Unfortunately we estimate 15 to 20 percent of adolescents engage in self-harm, and college students are at even higher risk, with up to 30 percent involved in self-injuring.

It’s an act often done in secret — and those who do it sometimes go to great lengths to conceal the evidence. When confronted, they often deny the action because they feel shame or guilt. Don’t take a denial as truth, however. Parents must be vigilant if they suspect a child is self-injuring because although in a majority of cases it is considered non-suicidal behavior, there is an association between self-injuring and suicide.

According to the Diagnostic and Statistical Manual of Mental Disorders (DSM-5) and the American Psychiatric Association, there are certain criteria that we look at to classify behavior as true self-injury — and it involves more than just cutting. It could also be hitting or punching an object to inflict self-injury, extreme scratching, skin carving or burning the skin.

Frequency is also a factor in diagnosis — a person must have engaged in self-injury for at least five days out of the past year, with the anticipation that the injury will result in bodily harm.

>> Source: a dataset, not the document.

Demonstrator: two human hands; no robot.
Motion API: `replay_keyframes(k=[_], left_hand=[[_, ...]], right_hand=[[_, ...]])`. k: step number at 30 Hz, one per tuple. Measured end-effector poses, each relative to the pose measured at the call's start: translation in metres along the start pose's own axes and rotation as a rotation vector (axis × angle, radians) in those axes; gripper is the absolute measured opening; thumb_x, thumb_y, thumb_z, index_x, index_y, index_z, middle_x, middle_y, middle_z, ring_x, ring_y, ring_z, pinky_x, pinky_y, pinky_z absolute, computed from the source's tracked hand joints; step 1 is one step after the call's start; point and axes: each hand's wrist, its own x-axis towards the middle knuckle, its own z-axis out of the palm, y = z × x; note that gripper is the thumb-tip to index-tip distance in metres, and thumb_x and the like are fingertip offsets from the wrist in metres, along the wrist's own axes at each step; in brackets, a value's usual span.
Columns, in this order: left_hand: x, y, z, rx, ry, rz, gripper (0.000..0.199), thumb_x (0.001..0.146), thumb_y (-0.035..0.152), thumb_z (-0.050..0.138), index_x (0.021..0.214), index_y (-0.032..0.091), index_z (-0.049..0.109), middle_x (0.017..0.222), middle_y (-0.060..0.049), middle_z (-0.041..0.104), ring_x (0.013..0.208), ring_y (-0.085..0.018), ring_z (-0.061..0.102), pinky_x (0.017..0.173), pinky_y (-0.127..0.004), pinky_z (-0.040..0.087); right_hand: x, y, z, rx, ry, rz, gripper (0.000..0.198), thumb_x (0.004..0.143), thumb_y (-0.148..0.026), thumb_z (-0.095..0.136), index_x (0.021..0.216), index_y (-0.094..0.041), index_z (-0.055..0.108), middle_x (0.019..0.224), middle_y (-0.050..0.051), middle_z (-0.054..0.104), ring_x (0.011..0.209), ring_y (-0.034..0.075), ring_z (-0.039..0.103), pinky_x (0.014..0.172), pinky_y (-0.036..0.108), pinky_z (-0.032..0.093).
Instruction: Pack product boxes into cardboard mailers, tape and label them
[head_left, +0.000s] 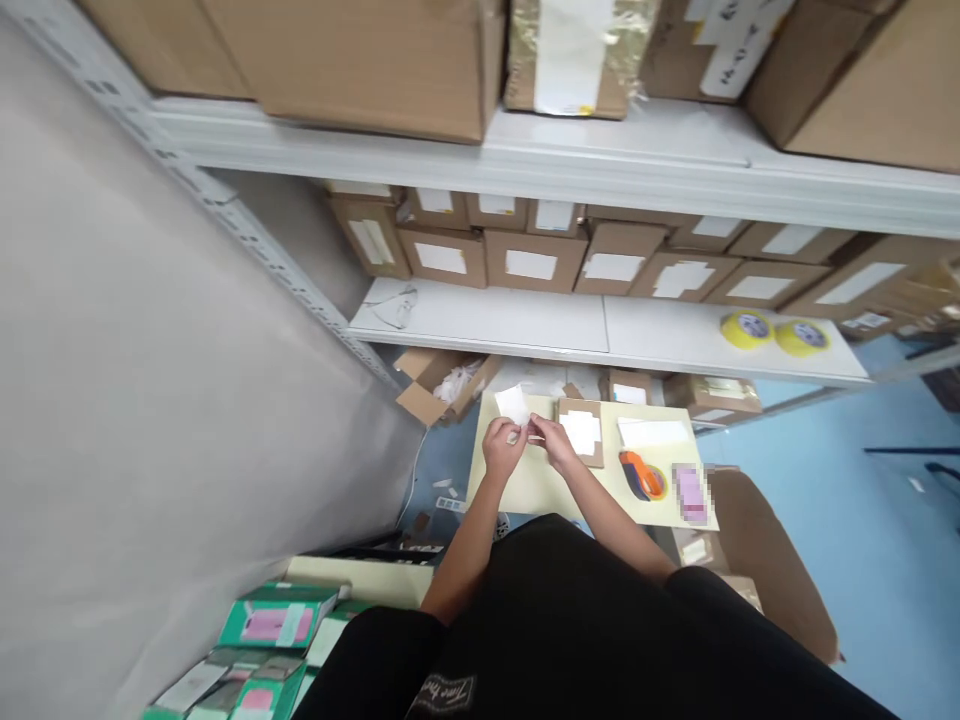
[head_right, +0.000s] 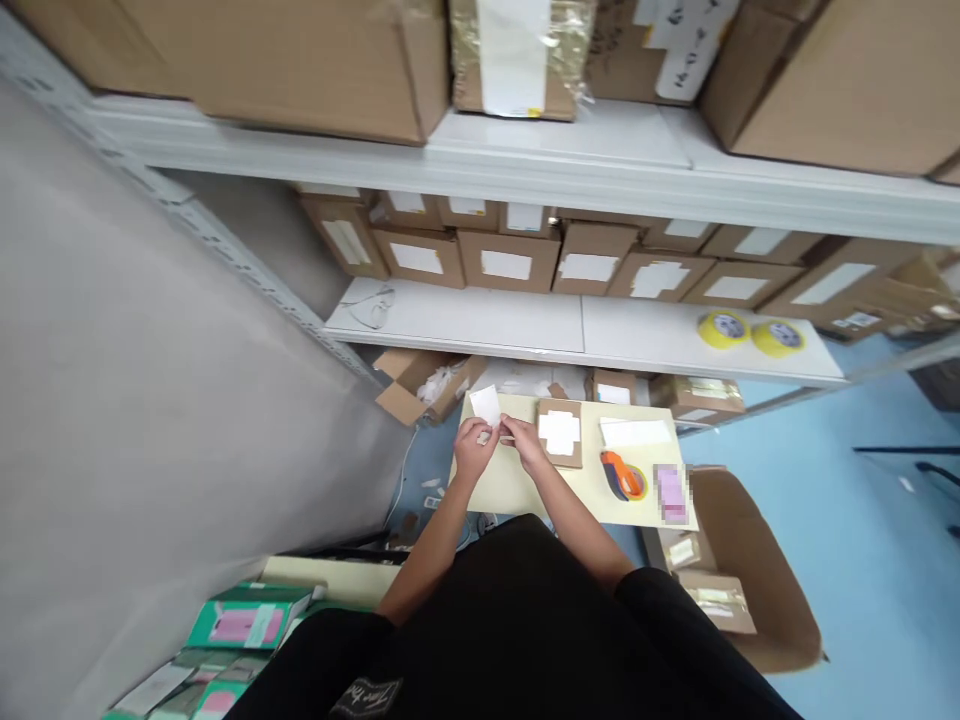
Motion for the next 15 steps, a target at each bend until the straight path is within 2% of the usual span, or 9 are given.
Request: replay_keyframes(k=[3, 5, 6, 8, 11, 13, 15], left_hand=[[-0.010, 0.021, 0.035, 0.012, -0.247, -0.003, 0.016, 0.082, 0.040, 0.085, 0.086, 0.025, 0.079, 0.118, -0.014, 0.071, 0.116, -0.031, 0.065, 0.103, -0.042, 0.053], [-0.017, 0.030, 0.053, -0.028, -0.385, -0.006, 0.029, 0.074, 0.042, 0.091, 0.095, 0.026, 0.080, 0.130, -0.015, 0.069, 0.120, -0.033, 0.063, 0.106, -0.045, 0.052], [-0.021, 0.033, 0.062, -0.062, -0.408, -0.035, 0.032, 0.074, 0.044, 0.091, 0.098, 0.026, 0.080, 0.131, -0.015, 0.069, 0.119, -0.033, 0.064, 0.104, -0.044, 0.053], [-0.027, 0.034, 0.079, -0.142, -0.352, -0.185, 0.030, 0.080, 0.046, 0.084, 0.100, 0.025, 0.077, 0.122, -0.013, 0.072, 0.109, -0.028, 0.068, 0.094, -0.040, 0.056], [-0.033, 0.030, 0.100, -0.290, -0.260, -0.454, 0.028, 0.084, 0.047, 0.076, 0.093, 0.022, 0.068, 0.091, -0.006, 0.073, 0.084, -0.019, 0.070, 0.078, -0.030, 0.056], [-0.035, 0.026, 0.109, -0.388, -0.285, -0.526, 0.030, 0.079, 0.045, 0.079, 0.088, 0.021, 0.063, 0.078, -0.002, 0.071, 0.075, -0.017, 0.068, 0.074, -0.028, 0.055], [-0.037, 0.022, 0.114, -0.424, -0.313, -0.544, 0.031, 0.075, 0.042, 0.080, 0.085, 0.021, 0.060, 0.074, 0.000, 0.069, 0.071, -0.016, 0.067, 0.074, -0.028, 0.055]], right_hand=[[-0.010, 0.001, -0.042, 0.089, 0.203, -0.049, 0.034, 0.062, -0.046, 0.089, 0.076, -0.020, 0.072, 0.076, 0.003, 0.075, 0.077, 0.019, 0.070, 0.068, 0.027, 0.055], [-0.014, 0.003, -0.070, 0.170, 0.307, -0.052, 0.029, 0.059, -0.038, 0.088, 0.077, -0.021, 0.071, 0.076, 0.001, 0.075, 0.071, 0.017, 0.068, 0.063, 0.026, 0.053], [-0.016, 0.005, -0.083, 0.205, 0.343, -0.034, 0.028, 0.058, -0.035, 0.087, 0.077, -0.021, 0.071, 0.076, 0.001, 0.075, 0.069, 0.017, 0.067, 0.061, 0.026, 0.053], [-0.020, 0.008, -0.106, 0.250, 0.384, 0.024, 0.028, 0.058, -0.029, 0.086, 0.078, -0.021, 0.069, 0.075, 0.001, 0.074, 0.064, 0.016, 0.066, 0.058, 0.026, 0.053], [-0.023, 0.013, -0.130, 0.262, 0.370, 0.098, 0.028, 0.059, -0.024, 0.087, 0.079, -0.021, 0.067, 0.071, 0.002, 0.072, 0.061, 0.016, 0.066, 0.057, 0.027, 0.056], [-0.024, 0.018, -0.140, 0.257, 0.347, 0.134, 0.029, 0.061, -0.024, 0.088, 0.080, -0.021, 0.066, 0.069, 0.001, 0.071, 0.060, 0.016, 0.066, 0.058, 0.028, 0.057], [-0.022, 0.023, -0.145, 0.239, 0.338, 0.160, 0.029, 0.061, -0.024, 0.088, 0.079, -0.021, 0.066, 0.069, 0.001, 0.070, 0.060, 0.015, 0.065, 0.060, 0.028, 0.057]])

Those more at risk, and triggers

I’m often asked why someone would intentionally self-injure. The answer is another of the criterion we look for — that the person expects to get relief from debilitating negative emotions. As hard as it may be to understand, people who self-injure view this as a way to manage their pain and feeling of emptiness. The act of harming might give them a sense of control over their body.

Adolescents with a mental health disorder such as depression, anxiety, an eating disorder or borderline personality disorder may self-injure, but this behavior can also show up in youths that don’t have any diagnosed mental health issues. Social pressures, feelings of emptiness, being overwhelmed with life — all these things can be potential triggers.

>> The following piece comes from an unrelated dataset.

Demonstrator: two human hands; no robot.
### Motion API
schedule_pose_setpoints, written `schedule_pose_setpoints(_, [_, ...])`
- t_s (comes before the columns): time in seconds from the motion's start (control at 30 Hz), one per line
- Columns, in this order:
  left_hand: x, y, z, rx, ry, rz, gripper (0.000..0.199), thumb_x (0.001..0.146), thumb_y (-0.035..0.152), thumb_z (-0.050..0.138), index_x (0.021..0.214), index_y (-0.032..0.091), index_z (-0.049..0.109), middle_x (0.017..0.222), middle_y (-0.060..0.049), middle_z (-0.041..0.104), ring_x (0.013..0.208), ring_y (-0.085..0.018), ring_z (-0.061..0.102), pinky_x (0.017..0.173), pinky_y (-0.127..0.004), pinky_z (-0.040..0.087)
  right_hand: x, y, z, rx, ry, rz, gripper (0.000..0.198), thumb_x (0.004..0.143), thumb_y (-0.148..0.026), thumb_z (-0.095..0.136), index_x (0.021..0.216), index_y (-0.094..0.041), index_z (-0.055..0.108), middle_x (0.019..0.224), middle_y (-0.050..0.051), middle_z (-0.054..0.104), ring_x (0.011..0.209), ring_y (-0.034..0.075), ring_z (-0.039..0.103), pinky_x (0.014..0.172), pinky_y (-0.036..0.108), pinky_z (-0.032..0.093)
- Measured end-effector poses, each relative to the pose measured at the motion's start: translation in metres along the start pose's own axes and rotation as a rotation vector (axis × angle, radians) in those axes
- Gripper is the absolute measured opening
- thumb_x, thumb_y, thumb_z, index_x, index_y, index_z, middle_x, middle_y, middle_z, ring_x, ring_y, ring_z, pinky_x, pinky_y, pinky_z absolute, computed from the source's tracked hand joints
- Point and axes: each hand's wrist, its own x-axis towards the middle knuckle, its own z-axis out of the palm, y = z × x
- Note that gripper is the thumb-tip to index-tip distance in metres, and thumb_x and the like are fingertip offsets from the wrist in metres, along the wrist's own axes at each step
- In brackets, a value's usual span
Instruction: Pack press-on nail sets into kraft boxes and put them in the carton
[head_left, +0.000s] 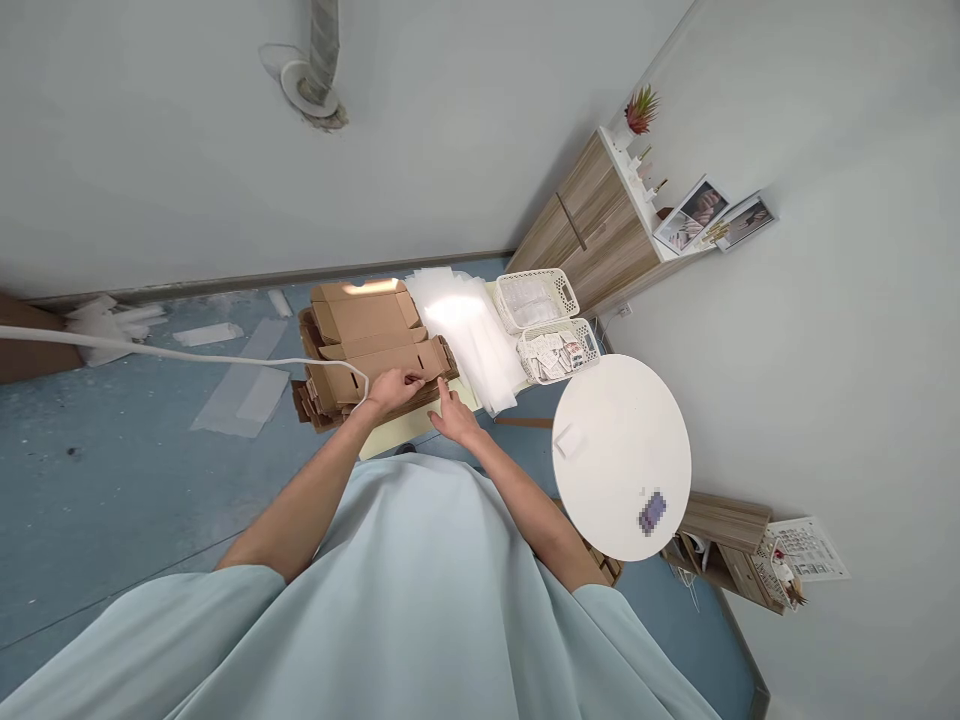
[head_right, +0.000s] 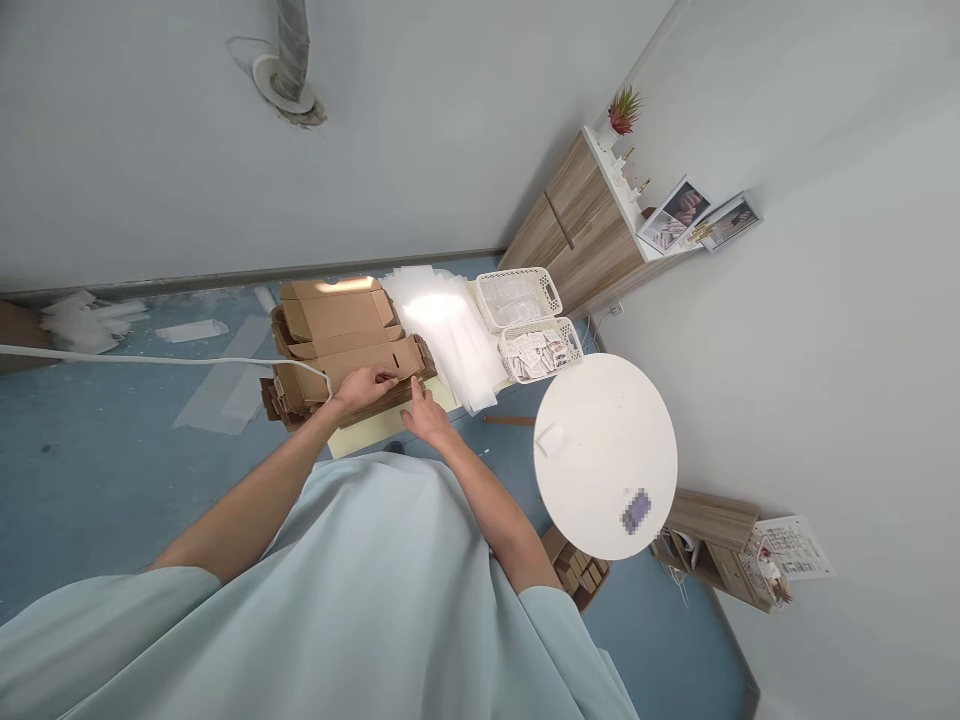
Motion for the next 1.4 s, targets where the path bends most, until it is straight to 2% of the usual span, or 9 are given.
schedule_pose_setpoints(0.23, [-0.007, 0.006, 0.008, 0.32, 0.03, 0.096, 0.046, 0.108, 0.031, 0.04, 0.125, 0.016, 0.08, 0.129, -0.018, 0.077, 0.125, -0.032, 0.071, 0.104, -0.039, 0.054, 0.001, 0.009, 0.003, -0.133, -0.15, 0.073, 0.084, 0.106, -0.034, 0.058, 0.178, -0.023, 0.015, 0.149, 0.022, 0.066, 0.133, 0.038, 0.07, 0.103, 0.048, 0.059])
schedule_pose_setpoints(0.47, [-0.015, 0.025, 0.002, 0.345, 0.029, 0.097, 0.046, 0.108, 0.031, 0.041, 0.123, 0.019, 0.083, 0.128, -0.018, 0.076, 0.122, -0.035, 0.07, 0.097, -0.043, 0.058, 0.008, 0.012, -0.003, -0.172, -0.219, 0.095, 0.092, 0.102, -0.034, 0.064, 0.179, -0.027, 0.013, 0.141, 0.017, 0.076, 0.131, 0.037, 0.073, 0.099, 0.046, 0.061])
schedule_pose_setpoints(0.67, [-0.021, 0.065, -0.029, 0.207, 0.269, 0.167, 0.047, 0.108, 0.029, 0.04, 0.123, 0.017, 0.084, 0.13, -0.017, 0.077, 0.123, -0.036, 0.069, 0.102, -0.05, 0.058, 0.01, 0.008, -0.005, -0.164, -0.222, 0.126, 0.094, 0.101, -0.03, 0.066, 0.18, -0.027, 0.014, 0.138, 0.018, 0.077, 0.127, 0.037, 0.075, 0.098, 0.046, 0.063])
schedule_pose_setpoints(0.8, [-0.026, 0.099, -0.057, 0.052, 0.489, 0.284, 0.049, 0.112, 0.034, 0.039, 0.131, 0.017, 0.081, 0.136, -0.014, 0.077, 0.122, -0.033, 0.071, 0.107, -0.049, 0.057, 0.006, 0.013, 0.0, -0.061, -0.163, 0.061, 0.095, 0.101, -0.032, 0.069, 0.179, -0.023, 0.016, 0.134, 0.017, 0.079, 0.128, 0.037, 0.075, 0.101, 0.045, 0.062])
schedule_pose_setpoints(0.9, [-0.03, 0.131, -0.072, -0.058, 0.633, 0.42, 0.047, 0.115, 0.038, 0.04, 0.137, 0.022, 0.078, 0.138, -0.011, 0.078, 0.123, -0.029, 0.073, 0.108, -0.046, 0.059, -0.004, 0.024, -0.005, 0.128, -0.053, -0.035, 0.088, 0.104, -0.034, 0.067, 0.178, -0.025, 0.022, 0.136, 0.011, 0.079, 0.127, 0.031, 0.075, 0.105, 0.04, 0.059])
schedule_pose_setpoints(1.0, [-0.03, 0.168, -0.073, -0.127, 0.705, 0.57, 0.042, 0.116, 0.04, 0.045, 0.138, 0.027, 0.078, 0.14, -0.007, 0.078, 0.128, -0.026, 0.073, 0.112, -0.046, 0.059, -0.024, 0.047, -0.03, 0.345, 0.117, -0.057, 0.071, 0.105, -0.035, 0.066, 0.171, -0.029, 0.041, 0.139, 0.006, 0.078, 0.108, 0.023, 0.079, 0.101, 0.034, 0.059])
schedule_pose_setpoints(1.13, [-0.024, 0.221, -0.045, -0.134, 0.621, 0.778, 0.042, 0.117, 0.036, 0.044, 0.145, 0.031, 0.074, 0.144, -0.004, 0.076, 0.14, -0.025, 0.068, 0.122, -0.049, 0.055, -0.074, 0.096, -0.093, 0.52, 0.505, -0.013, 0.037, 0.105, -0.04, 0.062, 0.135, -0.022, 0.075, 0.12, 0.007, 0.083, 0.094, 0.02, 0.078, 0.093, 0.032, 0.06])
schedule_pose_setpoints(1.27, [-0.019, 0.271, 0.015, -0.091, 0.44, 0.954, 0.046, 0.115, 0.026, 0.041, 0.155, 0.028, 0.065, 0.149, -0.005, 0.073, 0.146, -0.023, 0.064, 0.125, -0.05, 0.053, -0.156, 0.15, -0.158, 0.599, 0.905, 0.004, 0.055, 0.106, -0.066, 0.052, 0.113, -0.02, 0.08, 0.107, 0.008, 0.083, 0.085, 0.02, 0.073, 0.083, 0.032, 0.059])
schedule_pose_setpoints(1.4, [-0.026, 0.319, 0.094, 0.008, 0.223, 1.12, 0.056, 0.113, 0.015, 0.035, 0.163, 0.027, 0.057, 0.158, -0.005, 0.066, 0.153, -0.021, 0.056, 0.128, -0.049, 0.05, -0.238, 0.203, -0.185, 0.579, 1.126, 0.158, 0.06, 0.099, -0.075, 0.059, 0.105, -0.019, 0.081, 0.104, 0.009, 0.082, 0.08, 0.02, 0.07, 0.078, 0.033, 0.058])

However, each child is different, and there are no universal causes or treatments that we can say work for everyone.

There are signs you can look for that may indicate something is wrong. Do you notice any scars or fresh cuts in the legs, arms or stomach? Look around your child’s room and bathroom — are there sharp objects such as razors or knives? Also look for mood changes and behavioral changes such as isolating from family and friends that might be a sign of depression, refusing to put on a swimsuit or wearing long sleeves in the summer.

If you think your child is self-harming
How can you talk to your child if you suspect she is self-harming? First, check your own attitude — don’t talk if you are angry, and don’t be judgmental or harsh in your words. Be calm; ask how your child is feeling before self-injuring and how it helps to feel better. Validate their feelings, not the injuring behavior. Do not engage in a power struggle or isolate the child; instead, try to encourage activities and social interaction that can benefit the child.

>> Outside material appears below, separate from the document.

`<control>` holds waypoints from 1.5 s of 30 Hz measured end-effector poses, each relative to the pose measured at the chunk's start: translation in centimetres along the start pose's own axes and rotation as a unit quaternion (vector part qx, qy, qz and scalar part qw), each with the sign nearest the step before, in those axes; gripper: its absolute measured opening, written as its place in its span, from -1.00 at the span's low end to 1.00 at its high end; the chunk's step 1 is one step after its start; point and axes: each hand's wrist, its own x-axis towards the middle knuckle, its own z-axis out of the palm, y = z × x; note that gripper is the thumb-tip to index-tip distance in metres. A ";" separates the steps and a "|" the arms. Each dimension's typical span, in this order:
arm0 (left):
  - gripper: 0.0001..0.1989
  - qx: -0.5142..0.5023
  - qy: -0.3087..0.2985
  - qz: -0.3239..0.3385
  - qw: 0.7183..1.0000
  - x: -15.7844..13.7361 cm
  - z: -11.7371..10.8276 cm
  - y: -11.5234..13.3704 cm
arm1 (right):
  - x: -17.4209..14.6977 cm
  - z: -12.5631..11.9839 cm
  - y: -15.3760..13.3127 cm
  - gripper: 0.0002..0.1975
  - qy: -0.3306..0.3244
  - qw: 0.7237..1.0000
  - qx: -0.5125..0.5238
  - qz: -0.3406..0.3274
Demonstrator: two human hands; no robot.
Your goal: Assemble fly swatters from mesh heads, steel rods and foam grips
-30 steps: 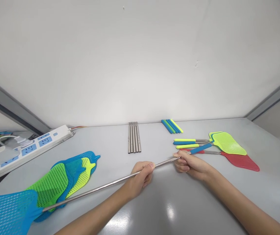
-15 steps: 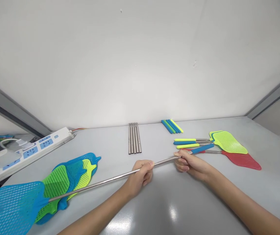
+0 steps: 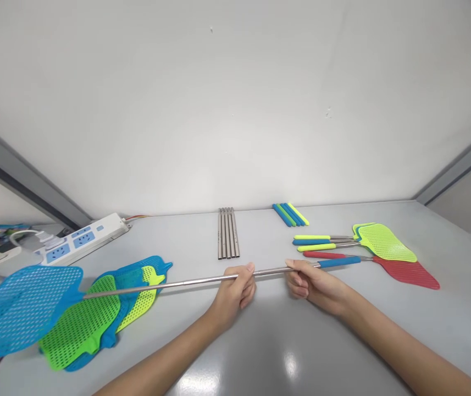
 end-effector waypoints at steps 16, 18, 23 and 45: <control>-0.57 0.161 -0.089 -0.034 0.982 -0.3 0.4 0.6 | -0.5 3.1 2.5 -0.56 -0.031 0.999 -0.013 -0.023; -0.55 0.163 -0.093 -0.032 0.982 -0.3 0.4 0.7 | -0.5 3.2 2.6 -0.55 -0.036 0.999 -0.009 -0.028; -0.54 0.148 -0.114 -0.034 0.982 -0.3 0.4 0.6 | -0.4 3.3 2.7 -0.54 -0.042 0.999 -0.005 -0.035; -0.64 0.093 -0.165 -0.028 0.981 -0.1 0.4 0.8 | -0.3 3.2 2.3 -0.57 -0.052 0.998 0.027 0.001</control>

Offer reassurance, but don’t back down from household rules and consequences. Your adolescent needs those to thrive.

Do your best to model healthy coping with life’s challenges and encourage open communication in happy times and stressful moments, too.

Therapies that teach problem-solving skills and coping strategies offer the best hope, along with treatment aimed at any specific mental health conditions that are diagnosed. Among such evidence-based treatments are cognitive behavior therapy and dialectical behavioral therapy, which help replace negative feelings with healthy, positive ones and teach coping mechanisms and behavioral skills. However, further studies are needed.

If may be that you need to talk with a professional for insights into handling the situation. You could ask your child if it’s OK for you to talk with the therapist alone, or seek out your own counselor.

Curing self-injury is not a quick process and problems that lead to self-injury have to be addressed. However, if children can develop healthy ways of dealing with emotions and get the right treatment if a mental health disorder is present, many are able to stop hurting themselves and start coping in healthy ways.

Lidija Petrovic-Dovat, M.D., is the director of the Child and Adolescent Anxiety and Depression Program, Penn State Health Milton S. Hershey Medical Center.